ESCEPE: Early-Exit Network Section-Wise Model Compression Using Self-distillation and Weight Clustering

Abstract

Deploying deep learning models on resource-constrained (edge) devices is challenging due to their high computational demands and large model sizes. Early-exit neural networks are one of the approaches to make deep learning models more efficient for resource-constrained devices by reducing computational cost and latency. However, even with early-exit neural networks, the model size may remain a problem when deploying them on edge devices. To address this problem, we propose a section-wise model compression technique for compressing an early-exit neural network with intermediate classifiers. Our approach divides the model into a few sections and uses different compression settings in the weight clustering-based compression for each section to prevent accuracy loss in the intermediate sections. We demonstrate that knowledge distillation can be used in the retraining phase to transfer knowledge from uncompressed to compressed sections and to accelerate the recovery of performance reduction after the weight clustering stages. The performance evaluation of our proposed method on CIFAR10 and CIFAR100 datasets using ResNet and WideResNet architectures demonstrates that the proposed technique can compress an early-exit neural network with a high compression ratio with minimal impact on the accuracy of intermediate classifiers.
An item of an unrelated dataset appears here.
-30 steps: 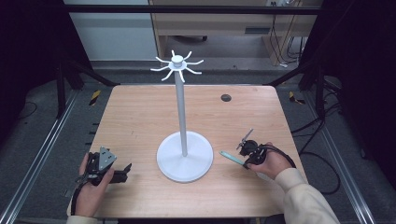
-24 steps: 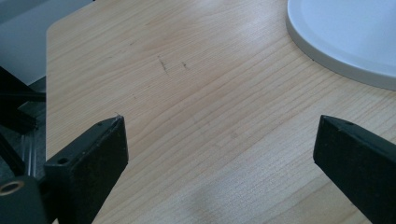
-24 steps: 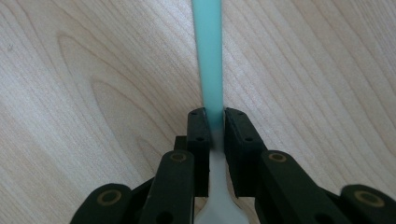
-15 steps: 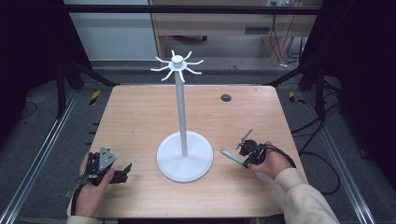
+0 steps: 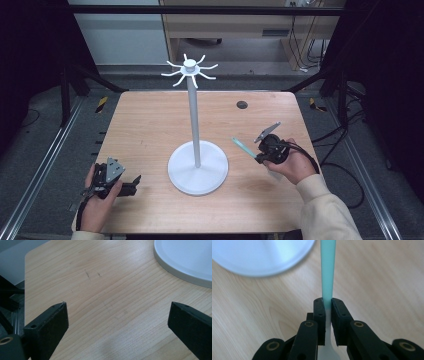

The proposed method achieves compression ratios of more than 36 and 22 times for ResNet18 with three shallow classifiers on CIFAR10 and CIFAR100, respectively, with an ensemble accuracy loss of less than 1%. By eliminating shallow classifiers from the early-exit model, the static model can achieve compression ratios of up to 64 and 52 times for ResNet18 and WideResNet50, respectively, on the CIFAR10 dataset with an accuracy loss of less than 2.5%.